# [Problem to work on]
Every line from the top of the records through the line containing "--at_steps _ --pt" should be retyped exactly; the pictures should not.

# [Records drawn from a dataset]
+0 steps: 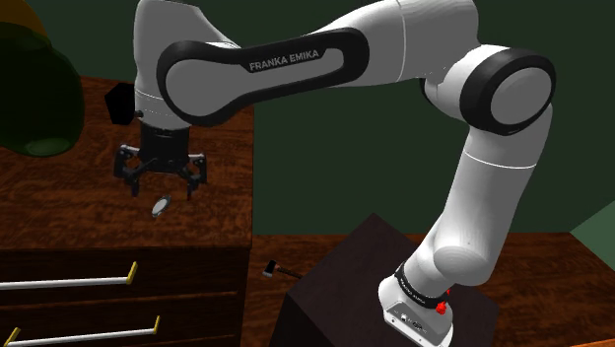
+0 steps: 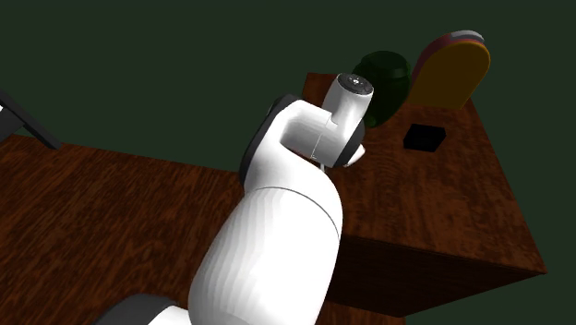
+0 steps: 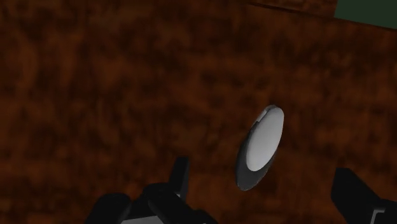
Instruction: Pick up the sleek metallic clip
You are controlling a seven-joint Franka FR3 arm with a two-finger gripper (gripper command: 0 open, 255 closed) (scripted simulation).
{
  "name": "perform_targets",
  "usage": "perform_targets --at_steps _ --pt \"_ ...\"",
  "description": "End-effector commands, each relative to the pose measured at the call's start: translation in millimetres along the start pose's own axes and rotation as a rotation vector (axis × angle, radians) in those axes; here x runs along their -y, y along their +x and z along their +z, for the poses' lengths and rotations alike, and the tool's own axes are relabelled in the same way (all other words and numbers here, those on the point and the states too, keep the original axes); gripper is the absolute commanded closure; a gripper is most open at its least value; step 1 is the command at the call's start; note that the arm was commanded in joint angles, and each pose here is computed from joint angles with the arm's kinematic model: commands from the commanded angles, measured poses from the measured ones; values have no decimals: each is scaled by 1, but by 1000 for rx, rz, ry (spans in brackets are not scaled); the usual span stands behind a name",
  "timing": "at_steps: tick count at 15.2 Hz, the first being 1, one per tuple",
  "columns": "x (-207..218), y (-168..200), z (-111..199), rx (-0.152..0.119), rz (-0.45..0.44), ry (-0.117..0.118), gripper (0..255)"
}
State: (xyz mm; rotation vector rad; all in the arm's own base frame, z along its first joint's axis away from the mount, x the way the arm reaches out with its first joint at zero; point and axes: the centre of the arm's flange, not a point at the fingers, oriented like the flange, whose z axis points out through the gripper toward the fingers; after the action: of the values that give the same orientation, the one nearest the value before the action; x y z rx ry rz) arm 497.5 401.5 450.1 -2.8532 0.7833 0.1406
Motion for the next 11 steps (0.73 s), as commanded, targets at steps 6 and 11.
perform_targets --at_steps 6,11 --pt "-1 2 7 0 0 1 255" --pt "-2 1 7 0 0 1 255"
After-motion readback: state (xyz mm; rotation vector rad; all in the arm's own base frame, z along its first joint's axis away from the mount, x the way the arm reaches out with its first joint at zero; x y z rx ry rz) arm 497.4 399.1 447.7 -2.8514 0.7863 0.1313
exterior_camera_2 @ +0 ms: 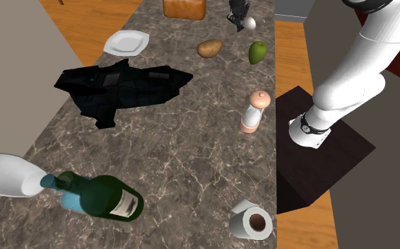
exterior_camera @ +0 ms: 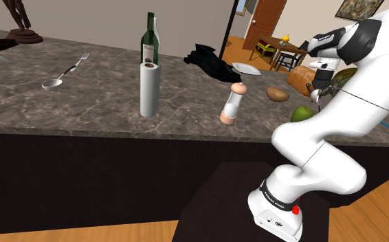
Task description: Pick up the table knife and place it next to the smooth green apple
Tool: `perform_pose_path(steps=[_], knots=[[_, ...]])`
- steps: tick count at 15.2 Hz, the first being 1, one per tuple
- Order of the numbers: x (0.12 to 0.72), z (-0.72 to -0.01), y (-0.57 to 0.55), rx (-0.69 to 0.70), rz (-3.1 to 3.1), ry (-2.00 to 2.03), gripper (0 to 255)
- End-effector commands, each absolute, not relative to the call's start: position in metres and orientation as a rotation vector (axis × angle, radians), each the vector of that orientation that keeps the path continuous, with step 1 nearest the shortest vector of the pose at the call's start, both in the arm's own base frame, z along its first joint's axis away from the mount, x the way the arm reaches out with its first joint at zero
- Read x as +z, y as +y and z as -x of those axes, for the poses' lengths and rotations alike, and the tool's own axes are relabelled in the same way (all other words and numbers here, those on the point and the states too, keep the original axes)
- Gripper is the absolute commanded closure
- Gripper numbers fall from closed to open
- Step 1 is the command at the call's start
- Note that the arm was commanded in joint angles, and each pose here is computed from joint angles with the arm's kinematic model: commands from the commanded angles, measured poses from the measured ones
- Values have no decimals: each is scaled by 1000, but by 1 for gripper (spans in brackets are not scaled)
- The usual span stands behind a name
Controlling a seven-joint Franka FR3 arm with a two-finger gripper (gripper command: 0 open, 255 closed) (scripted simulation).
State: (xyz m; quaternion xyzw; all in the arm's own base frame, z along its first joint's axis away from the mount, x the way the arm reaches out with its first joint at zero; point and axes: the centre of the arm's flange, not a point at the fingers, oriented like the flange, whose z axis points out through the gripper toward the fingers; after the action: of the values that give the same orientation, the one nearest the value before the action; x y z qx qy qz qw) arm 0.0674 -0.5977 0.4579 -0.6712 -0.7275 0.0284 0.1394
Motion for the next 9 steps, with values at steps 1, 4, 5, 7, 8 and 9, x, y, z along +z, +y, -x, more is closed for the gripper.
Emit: perform_pose_path(steps=[1, 4, 5, 7, 8, 9], knots=[[442, -62, -599, 75, 1942, -2093, 255], [426, -62, -599, 75, 1942, -2093, 255], [421, -62, -599, 75, 1942, -2093, 255], [410, -62, -599, 75, 1942, -2093, 255], [405, -62, -599, 75, 1942, -2093, 255], [400, -62, -599, 75, 1942, -2093, 255]])
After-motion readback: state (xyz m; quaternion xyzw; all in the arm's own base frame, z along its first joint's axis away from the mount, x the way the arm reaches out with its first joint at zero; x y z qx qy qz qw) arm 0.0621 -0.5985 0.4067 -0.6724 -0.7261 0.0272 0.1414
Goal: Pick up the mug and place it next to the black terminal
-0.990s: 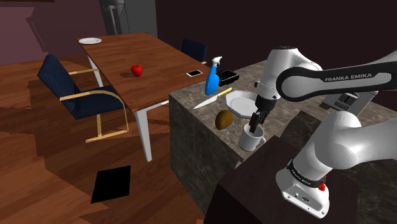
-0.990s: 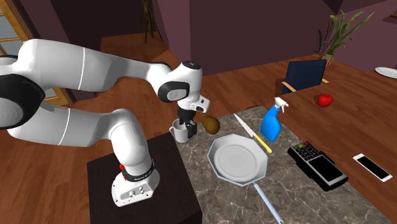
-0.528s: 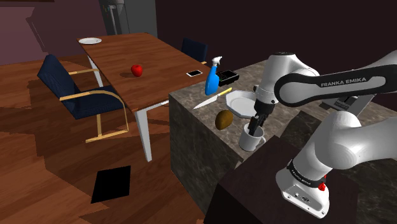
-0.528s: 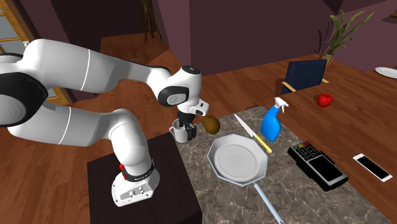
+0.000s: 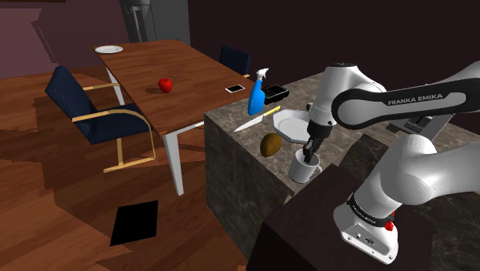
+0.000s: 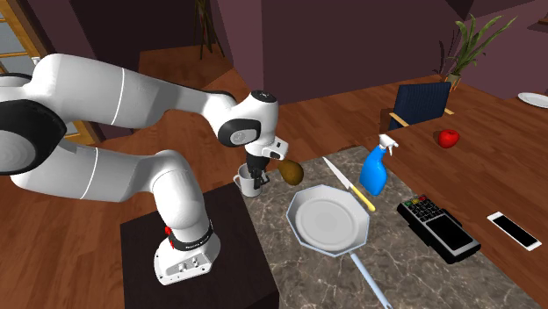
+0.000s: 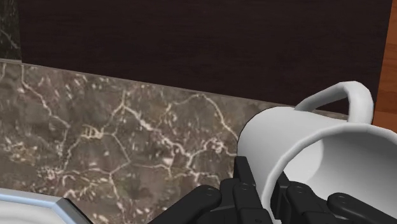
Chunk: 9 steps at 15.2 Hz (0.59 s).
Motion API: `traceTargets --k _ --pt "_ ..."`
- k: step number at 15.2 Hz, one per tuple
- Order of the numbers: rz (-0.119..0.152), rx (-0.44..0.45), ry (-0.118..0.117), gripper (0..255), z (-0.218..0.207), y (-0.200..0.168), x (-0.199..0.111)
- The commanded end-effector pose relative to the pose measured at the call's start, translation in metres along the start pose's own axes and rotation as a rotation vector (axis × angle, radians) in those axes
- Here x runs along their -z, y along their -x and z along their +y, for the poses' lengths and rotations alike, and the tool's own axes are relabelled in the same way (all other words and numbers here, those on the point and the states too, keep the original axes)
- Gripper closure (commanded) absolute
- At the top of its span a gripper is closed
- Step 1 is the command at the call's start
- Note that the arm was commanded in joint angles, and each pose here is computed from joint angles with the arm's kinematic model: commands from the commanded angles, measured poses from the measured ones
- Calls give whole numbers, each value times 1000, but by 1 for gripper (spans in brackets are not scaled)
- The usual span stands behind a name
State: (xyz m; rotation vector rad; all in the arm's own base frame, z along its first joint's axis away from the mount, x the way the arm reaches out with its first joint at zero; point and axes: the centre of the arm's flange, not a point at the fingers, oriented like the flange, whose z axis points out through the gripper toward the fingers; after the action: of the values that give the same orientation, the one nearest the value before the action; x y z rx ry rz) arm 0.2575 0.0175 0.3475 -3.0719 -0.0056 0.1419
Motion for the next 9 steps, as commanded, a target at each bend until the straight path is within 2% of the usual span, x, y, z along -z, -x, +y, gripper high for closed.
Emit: traceTargets --k 1,5,9 --pt "0 0 0 255 0 0 0" --pt "0 0 0 255 0 0 0" --pt "0 0 0 255 -1 2 21"
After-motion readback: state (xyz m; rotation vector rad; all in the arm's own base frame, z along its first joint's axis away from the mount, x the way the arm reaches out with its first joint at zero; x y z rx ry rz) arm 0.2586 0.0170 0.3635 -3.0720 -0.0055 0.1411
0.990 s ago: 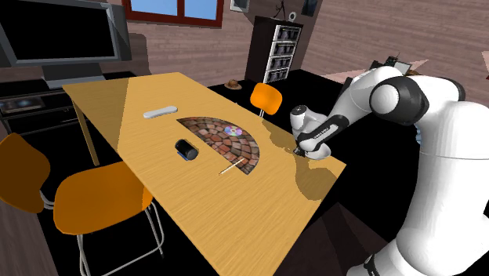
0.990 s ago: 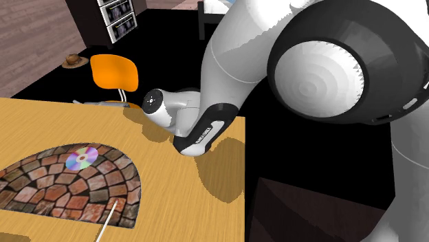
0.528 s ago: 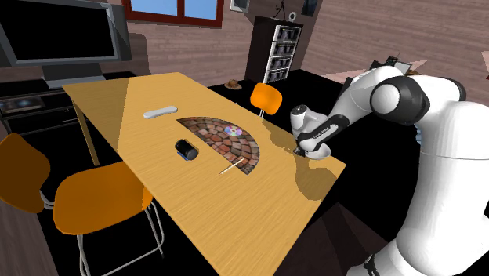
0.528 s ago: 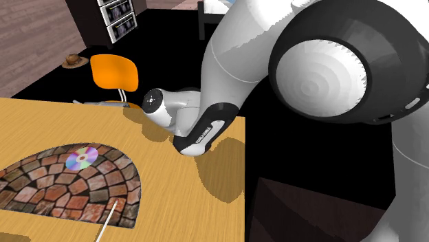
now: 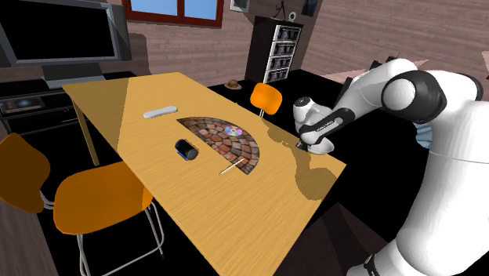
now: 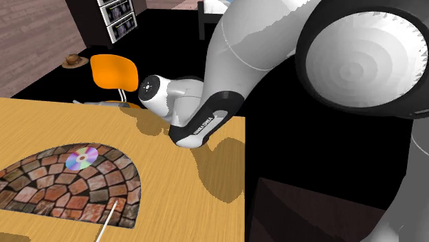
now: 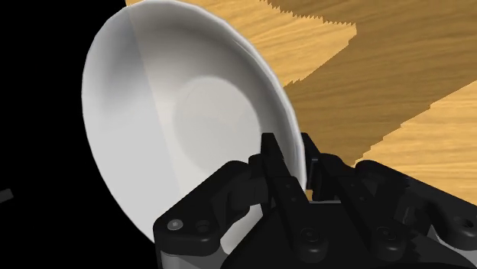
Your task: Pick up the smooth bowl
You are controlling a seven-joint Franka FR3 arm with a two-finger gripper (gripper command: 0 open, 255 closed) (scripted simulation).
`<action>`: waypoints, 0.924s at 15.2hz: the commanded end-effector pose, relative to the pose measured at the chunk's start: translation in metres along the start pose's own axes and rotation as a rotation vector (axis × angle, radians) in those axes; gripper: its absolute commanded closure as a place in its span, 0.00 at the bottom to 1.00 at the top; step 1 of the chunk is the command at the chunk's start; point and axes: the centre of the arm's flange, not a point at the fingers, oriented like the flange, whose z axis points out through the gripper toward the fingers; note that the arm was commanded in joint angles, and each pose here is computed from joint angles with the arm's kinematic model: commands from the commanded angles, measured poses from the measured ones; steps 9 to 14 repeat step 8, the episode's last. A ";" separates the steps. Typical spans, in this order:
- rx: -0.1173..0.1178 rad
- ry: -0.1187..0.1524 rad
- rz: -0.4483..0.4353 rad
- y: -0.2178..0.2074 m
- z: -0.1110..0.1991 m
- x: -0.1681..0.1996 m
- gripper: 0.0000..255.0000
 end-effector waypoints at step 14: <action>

# [Solution to the exercise]
+0 steps: 
+0 steps: 
+0 steps: 
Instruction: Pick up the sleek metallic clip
You are controlling a seven-joint Franka FR3 arm with a two-finger gripper (gripper command: 0 open, 255 closed) (scripted simulation).
{
  "name": "perform_targets",
  "usage": "perform_targets --at_steps _ --pt \"_ ...\"",

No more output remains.